Content starts

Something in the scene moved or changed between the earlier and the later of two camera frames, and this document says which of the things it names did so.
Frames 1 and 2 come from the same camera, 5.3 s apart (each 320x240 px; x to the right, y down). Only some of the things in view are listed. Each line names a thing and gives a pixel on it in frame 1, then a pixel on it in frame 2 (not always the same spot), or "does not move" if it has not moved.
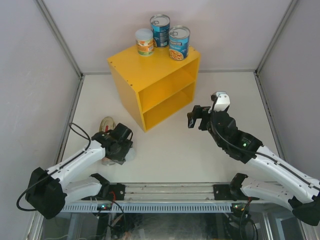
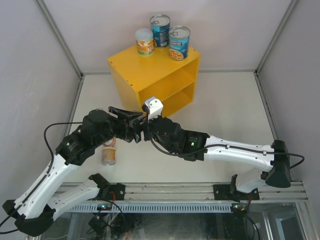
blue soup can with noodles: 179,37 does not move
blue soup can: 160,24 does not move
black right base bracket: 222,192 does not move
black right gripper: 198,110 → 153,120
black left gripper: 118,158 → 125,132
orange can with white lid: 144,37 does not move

Content ends
Content starts

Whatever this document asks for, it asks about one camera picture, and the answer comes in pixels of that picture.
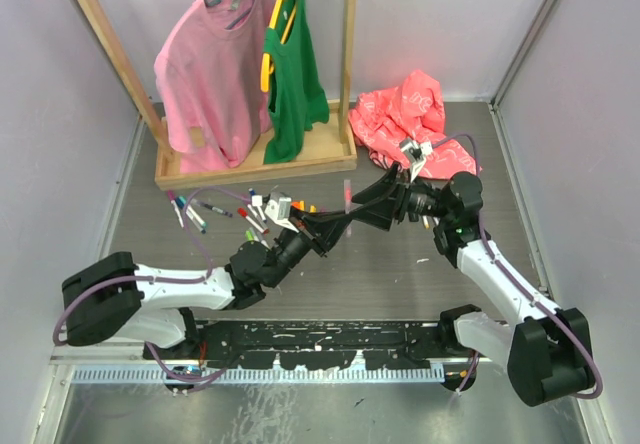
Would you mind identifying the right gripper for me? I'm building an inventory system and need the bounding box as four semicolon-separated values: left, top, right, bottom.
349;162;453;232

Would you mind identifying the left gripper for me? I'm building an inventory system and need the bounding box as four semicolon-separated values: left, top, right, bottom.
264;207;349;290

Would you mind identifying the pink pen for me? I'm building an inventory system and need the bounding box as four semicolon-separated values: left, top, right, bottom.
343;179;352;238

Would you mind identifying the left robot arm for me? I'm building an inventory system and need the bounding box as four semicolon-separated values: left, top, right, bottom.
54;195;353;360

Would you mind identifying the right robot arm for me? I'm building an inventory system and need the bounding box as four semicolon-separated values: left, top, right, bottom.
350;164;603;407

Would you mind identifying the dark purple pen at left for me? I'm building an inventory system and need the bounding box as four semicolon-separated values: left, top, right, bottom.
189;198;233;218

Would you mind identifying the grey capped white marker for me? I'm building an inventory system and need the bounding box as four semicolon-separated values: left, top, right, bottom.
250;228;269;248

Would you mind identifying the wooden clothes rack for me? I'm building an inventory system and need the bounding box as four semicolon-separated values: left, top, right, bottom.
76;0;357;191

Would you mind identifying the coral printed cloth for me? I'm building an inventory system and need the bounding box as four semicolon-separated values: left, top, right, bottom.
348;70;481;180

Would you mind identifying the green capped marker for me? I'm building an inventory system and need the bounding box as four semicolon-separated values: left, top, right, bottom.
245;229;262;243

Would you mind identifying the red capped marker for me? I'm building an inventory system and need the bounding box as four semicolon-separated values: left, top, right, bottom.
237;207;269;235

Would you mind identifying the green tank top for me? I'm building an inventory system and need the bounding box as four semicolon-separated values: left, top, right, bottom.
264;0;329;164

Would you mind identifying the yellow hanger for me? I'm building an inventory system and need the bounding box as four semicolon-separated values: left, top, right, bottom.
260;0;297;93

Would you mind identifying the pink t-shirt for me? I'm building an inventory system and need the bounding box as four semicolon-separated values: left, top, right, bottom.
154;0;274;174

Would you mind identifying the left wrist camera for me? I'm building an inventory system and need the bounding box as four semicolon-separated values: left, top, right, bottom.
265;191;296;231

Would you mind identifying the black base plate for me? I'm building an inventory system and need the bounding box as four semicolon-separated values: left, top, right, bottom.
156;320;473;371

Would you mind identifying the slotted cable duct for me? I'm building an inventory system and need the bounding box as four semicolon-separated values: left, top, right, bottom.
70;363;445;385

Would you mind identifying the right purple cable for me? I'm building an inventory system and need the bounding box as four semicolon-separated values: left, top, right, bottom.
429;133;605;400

Content ends
Content starts

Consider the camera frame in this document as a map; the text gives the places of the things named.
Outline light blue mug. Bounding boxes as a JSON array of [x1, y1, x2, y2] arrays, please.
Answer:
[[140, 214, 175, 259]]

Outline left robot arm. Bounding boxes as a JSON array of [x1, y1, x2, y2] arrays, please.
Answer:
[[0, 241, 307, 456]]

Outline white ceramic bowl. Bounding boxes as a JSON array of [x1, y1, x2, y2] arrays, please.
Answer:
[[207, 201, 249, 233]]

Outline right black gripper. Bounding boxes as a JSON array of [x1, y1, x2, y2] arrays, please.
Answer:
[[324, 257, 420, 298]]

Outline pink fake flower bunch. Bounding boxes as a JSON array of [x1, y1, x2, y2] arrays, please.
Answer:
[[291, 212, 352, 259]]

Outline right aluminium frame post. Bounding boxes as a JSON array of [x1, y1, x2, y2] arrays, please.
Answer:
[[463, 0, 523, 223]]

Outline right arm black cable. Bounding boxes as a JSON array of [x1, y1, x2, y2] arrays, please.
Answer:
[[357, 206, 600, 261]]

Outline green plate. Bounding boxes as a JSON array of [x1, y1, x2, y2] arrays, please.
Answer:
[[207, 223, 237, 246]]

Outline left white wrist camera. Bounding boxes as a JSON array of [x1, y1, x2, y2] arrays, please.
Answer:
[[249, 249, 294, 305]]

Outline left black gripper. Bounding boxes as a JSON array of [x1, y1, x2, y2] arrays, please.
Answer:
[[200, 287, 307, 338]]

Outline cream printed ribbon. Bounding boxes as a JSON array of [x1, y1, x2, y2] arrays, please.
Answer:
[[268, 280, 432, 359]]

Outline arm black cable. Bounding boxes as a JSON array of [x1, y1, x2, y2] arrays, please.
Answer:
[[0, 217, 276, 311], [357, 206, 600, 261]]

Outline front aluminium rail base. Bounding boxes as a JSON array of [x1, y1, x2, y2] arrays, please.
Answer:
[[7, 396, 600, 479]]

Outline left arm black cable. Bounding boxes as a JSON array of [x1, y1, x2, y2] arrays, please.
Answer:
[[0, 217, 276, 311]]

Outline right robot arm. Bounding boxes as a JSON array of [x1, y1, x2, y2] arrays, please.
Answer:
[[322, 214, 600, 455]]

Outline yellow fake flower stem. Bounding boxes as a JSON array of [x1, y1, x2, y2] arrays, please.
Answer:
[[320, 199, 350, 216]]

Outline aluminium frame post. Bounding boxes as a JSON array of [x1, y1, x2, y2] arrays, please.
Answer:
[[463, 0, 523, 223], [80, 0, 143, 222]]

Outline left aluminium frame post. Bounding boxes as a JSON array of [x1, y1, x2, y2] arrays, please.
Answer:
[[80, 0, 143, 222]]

Content ends

Report each line of the material above where the word "this" appears.

Something in the scene moved or changed between the earlier and the later of two camera frames, and this document says which of the things it names did so.
Whatever this document asks for, it asks about one camera picture, and the answer comes in pixels of that picture.
Consider the camera frame in this document as a map; the text gives the places of the things named.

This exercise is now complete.